**What you have to do:** The answer must consist of each line below that contains the word "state", copied in full.
*** Opening Dataset section ***
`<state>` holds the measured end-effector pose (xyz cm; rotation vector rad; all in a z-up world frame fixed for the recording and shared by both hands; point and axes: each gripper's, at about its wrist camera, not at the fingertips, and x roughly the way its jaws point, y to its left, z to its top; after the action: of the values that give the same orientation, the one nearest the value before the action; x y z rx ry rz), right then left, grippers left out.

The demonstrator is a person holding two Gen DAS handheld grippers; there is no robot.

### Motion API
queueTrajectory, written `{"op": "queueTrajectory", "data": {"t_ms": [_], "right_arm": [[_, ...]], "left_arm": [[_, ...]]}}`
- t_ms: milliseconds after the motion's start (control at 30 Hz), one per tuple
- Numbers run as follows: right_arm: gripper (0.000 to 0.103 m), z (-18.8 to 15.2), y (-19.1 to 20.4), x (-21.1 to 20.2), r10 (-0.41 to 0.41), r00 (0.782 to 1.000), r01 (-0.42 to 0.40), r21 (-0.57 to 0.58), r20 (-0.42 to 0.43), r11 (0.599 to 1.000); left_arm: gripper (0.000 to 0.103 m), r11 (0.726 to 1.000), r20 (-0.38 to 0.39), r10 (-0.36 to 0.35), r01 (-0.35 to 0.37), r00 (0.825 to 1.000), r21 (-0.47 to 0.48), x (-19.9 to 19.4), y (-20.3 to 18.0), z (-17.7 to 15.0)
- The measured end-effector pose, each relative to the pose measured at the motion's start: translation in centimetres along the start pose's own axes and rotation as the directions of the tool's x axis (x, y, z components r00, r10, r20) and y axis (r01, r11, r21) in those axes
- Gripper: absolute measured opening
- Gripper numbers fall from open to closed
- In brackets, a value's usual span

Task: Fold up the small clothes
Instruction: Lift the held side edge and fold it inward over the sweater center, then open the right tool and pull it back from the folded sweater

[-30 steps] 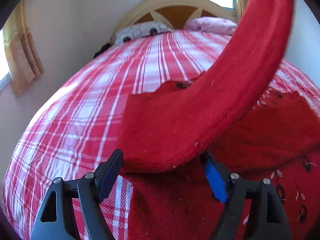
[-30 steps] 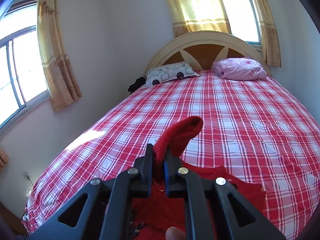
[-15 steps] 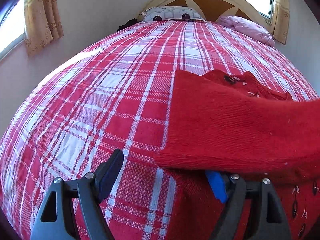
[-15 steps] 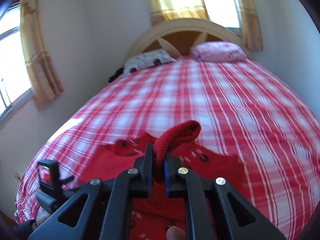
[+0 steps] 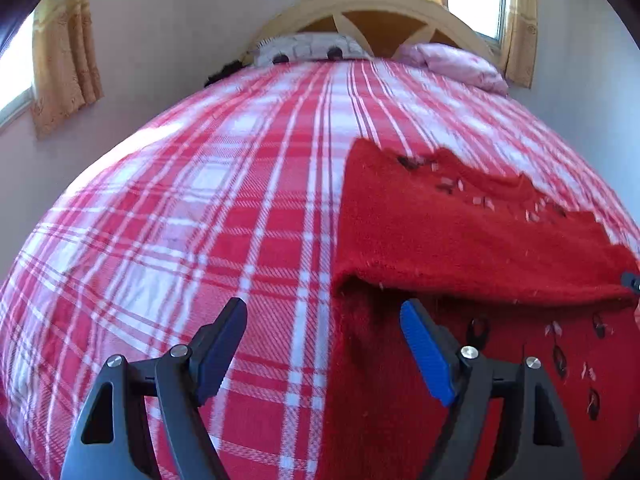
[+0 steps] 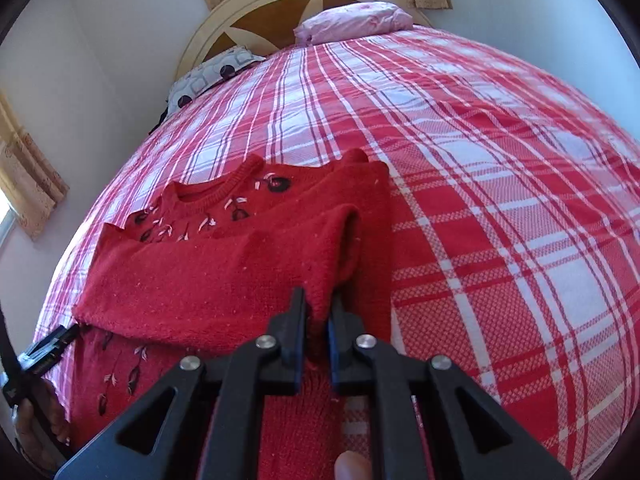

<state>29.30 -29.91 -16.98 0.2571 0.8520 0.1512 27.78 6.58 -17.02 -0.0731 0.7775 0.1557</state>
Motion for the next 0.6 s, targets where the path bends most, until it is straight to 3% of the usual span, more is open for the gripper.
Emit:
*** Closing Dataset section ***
**Response:**
`<state>` holds the measured end-effector pose (xyz cm; rotation vector rad; all in a z-up world frame fixed for the recording and shared by both hands; point and axes: each gripper's, at about its wrist camera, not at the fingertips, and x roughly the way its jaws point, y to its left, z to its top; after the action: of the values that give the same orientation, the one nearest the value before the action; x y z rx ry rz), right then left, grippers left out.
<state>29.30 -29.91 -16.98 0.2571 0.8520 0.1512 27.78 6.58 -17.02 -0.0731 0.7775 0.1557</state>

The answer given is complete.